We've relinquished all control to an entity that demonstrably benefits from costs going up and quality going down. There's an Upton Sinclair quote that states, “It is difficult to get a man to understand something when his salary depends upon his not understanding it.”

So insurance companies benefit from costs going up. Brokers who are paid commission, which is the large majority of brokers, benefit from costs going up. Local health systems benefit from costs going up. Drugmakers benefit from costs going up. So who does an employer trust to help control the quality and cost of healthcare: their broker, insurance carrier, local health system, and local drugmakers.

How are hospitals implicated in this?
Let's just take this as a fact: people are avoiding care. When they avoid care, their state of health declines, which makes an emergency event more likely. Let’s say they are rushed to the hospital room — now they owe $5,000 or $10,000. But you can't get $10,000 from the $15 per hour worker. So eventually, the hospital writes off the debt.

So when the hospital's contract comes up with an insurance company, they tell their carrier that they’re writing off more and more bad debt because of all these high deductible health plans. The hospital needs an increase in reimbursement rates to offset that loss. Now the insurance carrier is all too happy to give them that increase in reimbursement rates. Why? Because it benefits them, and it benefits the hospital. They give them an increase in reimbursement rates. That increase in reimbursement rates results in higher premiums the following year.
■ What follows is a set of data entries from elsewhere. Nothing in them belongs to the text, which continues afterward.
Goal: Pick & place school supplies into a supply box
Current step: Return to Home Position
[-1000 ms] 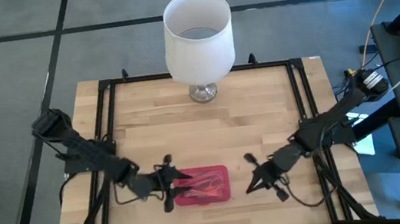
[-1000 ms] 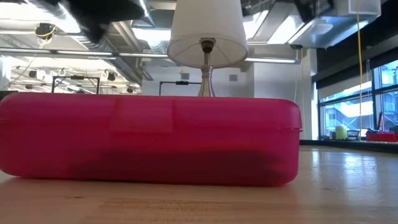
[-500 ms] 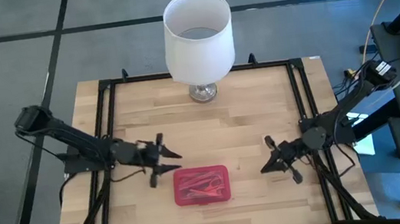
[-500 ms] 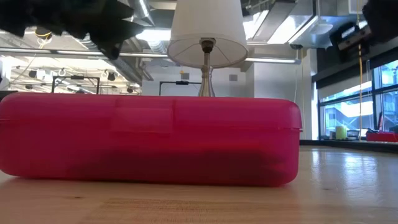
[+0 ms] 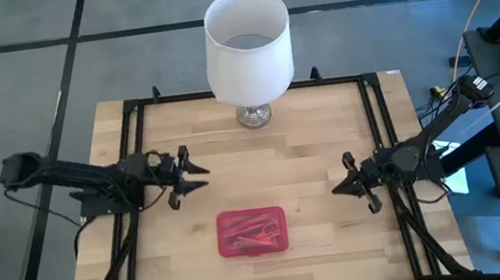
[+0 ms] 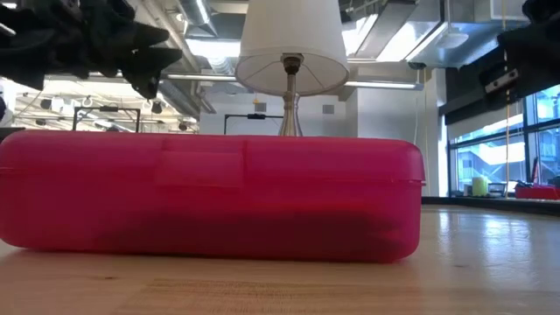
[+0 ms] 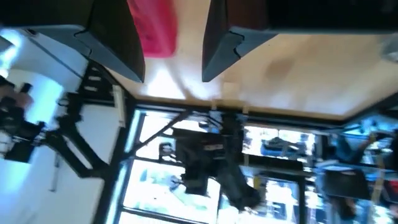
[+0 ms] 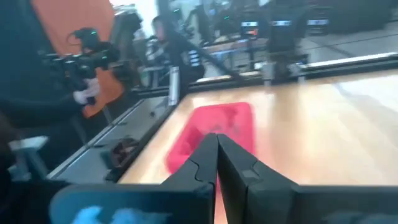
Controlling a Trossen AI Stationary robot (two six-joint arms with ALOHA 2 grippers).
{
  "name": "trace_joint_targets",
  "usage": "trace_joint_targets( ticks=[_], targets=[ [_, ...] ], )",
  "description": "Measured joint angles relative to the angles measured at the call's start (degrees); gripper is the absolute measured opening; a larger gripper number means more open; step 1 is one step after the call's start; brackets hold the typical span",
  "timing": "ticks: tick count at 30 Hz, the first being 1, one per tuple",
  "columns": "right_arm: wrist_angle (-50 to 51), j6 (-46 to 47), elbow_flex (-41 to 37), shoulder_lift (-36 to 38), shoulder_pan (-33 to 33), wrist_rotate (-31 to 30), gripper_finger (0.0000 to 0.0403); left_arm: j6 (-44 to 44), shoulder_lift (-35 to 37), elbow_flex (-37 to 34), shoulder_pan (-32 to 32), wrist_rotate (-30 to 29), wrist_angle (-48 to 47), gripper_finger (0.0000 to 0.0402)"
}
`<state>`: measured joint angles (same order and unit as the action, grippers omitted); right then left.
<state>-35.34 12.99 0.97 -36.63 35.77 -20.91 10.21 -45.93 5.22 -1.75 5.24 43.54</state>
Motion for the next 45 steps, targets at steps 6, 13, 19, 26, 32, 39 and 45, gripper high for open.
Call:
trace_joint_targets(
  ticks=[6, 13, 19, 26, 32, 39, 45],
  targets=[
    [9.27, -1.55, -0.61, 7.59, -0.04, -5.91, 0.0014, 1.85, 2.37, -1.62, 10.03, 5.91, -0.46, 0.0148],
    [20.21, -4.11, -0.61, 19.4, -0.13, -7.98, 0.0014, 2.93, 3.0, -1.63, 20.3, 16.35, -0.41, 0.0152],
    [30.65, -5.48, -0.6, 33.22, -0.14, -7.72, 0.0014, 4.28, 7.3, -3.04, 27.71, 21.73, -0.2, 0.0148],
    [35.22, -9.74, 0.87, 36.53, -0.37, -5.31, 0.0014, 5.64, 16.58, -4.78, 30.55, 20.04, -7.98, 0.0152],
    [41.88, -7.26, 2.66, 36.6, -0.37, -4.94, 0.0014, 5.54, 25.08, -4.78, 30.61, 16.02, -12.6, 0.0148],
    [42.24, -7.7, 2.74, 36.58, -0.37, -5.16, 0.0014, 6.65, 35.69, -4.78, 30.31, 14.99, -21.41, 0.0152],
    [42.3, -7.52, 2.76, 36.58, -0.37, -5.09, 0.0014, 7.04, 45.95, -4.77, 30.31, 12.32, -29.09, 0.0149]
  ],
)
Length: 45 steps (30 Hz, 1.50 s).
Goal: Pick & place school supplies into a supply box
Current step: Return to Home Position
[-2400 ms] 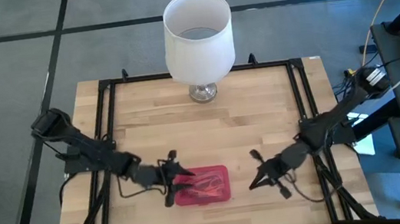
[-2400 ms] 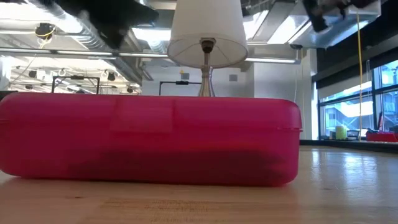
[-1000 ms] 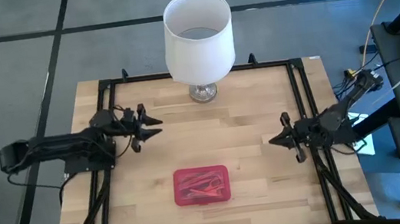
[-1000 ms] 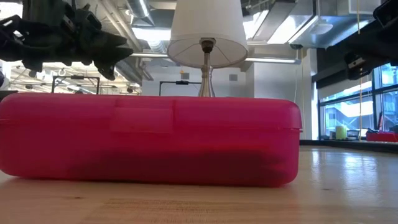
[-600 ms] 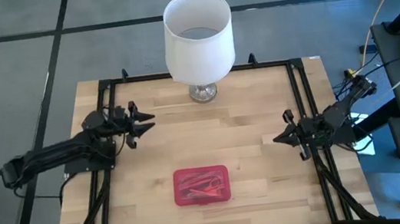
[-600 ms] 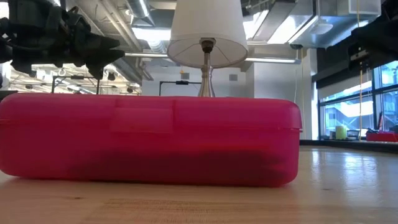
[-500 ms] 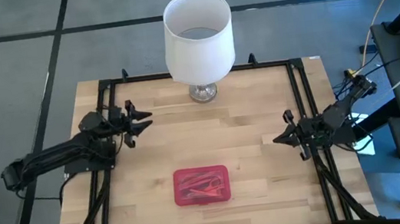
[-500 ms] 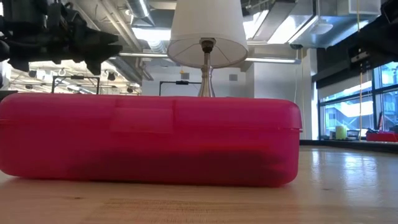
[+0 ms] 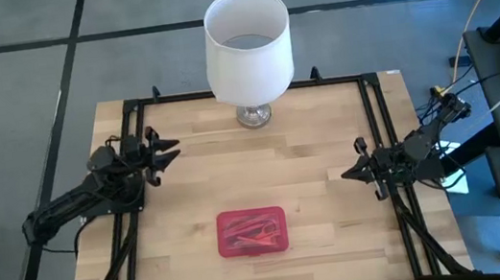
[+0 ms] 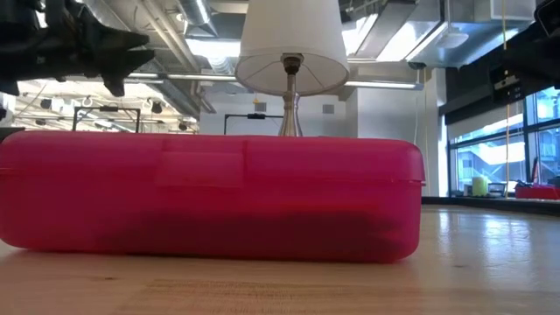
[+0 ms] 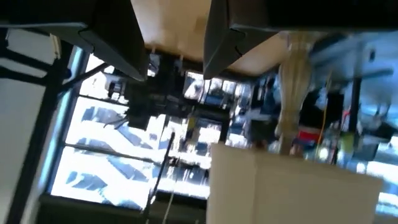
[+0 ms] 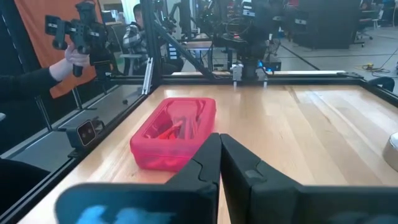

Read more: Bigger isn’t always better: How one insurance company is changing healthcare plans

What do you feel is the solution to what seems to be an endless cycle?
When I tied my revenue to delivering actual value to my clients in the form of lower-cost, higher-quality care to employees and their family members, it changed everything.

We reversed the incentives so that everyone wins when the employer's goals are reached, not the other way around. With the majority of our clients, we have a performance incentive tied to actually lowering costs — essentially, we get a piece of the savings. The more we save them, the more we make. That's the opposite of the traditional broker model, where it's commission-based.

Now instead of getting a bonus for doing what the insurance company wants me to do, I get a bonus from the employer for doing what the employer wants me to do.

Today, we not only do it for our clients across the country, but we mentor brokers and consultants around the country and teach them how to do it for their clients.